What put the Sunshine Coast on the map?
The naming of the Sunshine Coast
People used to call us the North Coast or the Near North Coast. In today’s very brand-focussed world, the North Coast and the Near North Coast aren’t much of a moniker, so the name ‘Sunshine Coast’ was born. The foresight of our forebears who had that gazetted on 1 August, 1967, was a really bold move, and what better brand than sunshine! Mother Nature has lived up to it ever since.
The Big Pineapple
It was the first of the ‘bigs’ in Queensland. It was something special. When branding was less important and tourism was in its infancy, that was something that resonated with people, ‘the big’, and after that we’ve seen the ‘big everything’ up and down the coast of Australia.

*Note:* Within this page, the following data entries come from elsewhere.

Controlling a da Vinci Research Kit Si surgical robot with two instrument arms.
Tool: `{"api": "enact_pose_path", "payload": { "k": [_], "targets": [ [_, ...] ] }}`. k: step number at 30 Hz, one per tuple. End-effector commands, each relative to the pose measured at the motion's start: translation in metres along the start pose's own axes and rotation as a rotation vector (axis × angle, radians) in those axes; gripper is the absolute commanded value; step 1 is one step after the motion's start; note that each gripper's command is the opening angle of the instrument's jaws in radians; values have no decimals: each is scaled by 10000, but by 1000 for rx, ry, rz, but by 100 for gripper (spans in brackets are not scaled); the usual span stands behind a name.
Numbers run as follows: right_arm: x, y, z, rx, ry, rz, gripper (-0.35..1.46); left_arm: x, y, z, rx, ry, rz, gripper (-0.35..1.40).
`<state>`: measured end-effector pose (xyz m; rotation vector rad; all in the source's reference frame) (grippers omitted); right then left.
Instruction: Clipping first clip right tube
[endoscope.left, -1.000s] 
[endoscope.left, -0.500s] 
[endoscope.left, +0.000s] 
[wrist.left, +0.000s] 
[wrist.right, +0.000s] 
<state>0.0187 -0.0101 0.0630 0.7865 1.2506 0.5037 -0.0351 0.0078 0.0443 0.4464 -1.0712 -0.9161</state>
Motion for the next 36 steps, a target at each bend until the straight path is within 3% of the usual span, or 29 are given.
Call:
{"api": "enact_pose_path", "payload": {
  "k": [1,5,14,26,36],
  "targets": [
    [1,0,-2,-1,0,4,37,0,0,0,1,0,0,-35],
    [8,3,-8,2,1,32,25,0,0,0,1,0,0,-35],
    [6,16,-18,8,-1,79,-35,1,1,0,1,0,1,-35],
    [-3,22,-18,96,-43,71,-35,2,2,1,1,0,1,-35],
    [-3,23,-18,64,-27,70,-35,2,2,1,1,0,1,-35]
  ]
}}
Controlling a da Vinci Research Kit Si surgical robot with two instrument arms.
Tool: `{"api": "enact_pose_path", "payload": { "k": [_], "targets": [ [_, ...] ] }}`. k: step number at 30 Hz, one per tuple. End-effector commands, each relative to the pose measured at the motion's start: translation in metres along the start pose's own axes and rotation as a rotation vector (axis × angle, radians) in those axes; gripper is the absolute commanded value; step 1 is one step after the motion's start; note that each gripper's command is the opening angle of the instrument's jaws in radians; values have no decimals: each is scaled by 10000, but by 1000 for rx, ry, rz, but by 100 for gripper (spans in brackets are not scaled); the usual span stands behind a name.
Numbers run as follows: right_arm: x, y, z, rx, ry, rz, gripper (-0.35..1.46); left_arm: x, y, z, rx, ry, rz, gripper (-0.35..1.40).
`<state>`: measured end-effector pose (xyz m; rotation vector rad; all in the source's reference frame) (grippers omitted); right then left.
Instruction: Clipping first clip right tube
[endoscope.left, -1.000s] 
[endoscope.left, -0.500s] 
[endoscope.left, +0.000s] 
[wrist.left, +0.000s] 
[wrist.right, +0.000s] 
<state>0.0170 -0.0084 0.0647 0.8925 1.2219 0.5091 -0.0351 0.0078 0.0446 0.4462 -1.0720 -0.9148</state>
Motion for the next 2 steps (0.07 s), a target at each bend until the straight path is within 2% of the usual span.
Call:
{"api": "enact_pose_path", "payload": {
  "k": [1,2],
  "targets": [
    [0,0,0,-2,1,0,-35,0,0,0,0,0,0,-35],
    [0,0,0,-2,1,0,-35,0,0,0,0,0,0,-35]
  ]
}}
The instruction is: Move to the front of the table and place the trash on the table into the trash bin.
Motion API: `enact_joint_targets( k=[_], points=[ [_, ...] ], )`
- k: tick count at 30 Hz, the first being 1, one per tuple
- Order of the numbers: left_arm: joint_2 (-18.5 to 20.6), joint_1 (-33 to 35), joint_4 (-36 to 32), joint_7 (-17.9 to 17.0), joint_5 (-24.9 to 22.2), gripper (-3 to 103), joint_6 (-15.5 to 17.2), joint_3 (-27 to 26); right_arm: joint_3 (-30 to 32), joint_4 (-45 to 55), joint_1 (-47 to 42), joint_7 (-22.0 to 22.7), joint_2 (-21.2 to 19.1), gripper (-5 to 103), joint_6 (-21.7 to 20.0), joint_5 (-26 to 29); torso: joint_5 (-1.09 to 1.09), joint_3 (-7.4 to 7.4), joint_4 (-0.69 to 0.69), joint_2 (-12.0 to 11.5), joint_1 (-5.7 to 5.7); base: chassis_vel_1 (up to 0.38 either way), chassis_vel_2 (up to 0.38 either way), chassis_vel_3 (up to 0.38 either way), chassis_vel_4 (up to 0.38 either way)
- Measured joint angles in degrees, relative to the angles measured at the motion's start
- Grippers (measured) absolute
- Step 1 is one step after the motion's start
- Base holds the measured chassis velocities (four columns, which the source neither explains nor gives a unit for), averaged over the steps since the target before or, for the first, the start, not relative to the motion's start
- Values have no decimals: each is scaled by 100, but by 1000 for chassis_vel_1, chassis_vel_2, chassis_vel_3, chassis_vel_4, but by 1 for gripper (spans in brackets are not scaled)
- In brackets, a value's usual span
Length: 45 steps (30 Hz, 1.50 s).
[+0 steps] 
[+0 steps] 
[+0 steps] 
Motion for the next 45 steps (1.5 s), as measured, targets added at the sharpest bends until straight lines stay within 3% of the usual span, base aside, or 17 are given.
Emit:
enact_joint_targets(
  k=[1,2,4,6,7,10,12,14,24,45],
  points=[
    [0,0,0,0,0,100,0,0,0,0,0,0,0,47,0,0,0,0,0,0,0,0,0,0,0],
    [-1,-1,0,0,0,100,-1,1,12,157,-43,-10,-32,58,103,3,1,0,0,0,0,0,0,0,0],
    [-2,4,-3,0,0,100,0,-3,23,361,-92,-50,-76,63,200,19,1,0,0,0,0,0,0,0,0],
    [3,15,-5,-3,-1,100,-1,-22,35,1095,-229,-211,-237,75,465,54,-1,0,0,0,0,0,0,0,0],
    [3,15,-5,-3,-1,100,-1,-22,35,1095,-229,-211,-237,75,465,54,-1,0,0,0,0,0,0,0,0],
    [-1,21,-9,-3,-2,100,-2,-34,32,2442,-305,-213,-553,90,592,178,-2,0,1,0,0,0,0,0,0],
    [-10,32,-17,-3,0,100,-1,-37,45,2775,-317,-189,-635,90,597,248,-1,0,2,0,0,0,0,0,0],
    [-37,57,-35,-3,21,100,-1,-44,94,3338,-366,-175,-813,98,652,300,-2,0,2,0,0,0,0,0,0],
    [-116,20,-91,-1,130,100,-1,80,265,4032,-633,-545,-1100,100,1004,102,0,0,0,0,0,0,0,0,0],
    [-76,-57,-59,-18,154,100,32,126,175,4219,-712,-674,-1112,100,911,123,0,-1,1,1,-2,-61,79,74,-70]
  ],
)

The broader Sunshine Coast has five rivers; Mooloolah River, Maroochy River and Noosa River, which all flow to the east and two rivers that flow to the west – the Stanley that joins the Brisbane River and comes back into Moreton Bay and Brisbane, and the Mary, which flows up to the river heads between Maryborough and Hervey Bay. Those waterways are an integral part of our history and landscape and critical to the region and the natural environment that we value above all else.
We have the most amazing geological formations in the Glass House Mountains and then iconic mountains like Mount Coolum and Mount Ninderry – all of which are important elements of the Indigenous heritage of the Coast. The Glass House Mountains have been 25 million years in the making. We’re a relatively young area in terms of white settlement, but for our Indigenous peoples, these sites have been important geographical and geological formations for over 40,000 years.
This is an area that recognises itself as being largely made up of people who have come from somewhere else. There are certainly plenty of locals, but proportionally and compared to a lot of other Queensland cities, this is an area where people have consciously chosen to live in and they come from further afield to be here.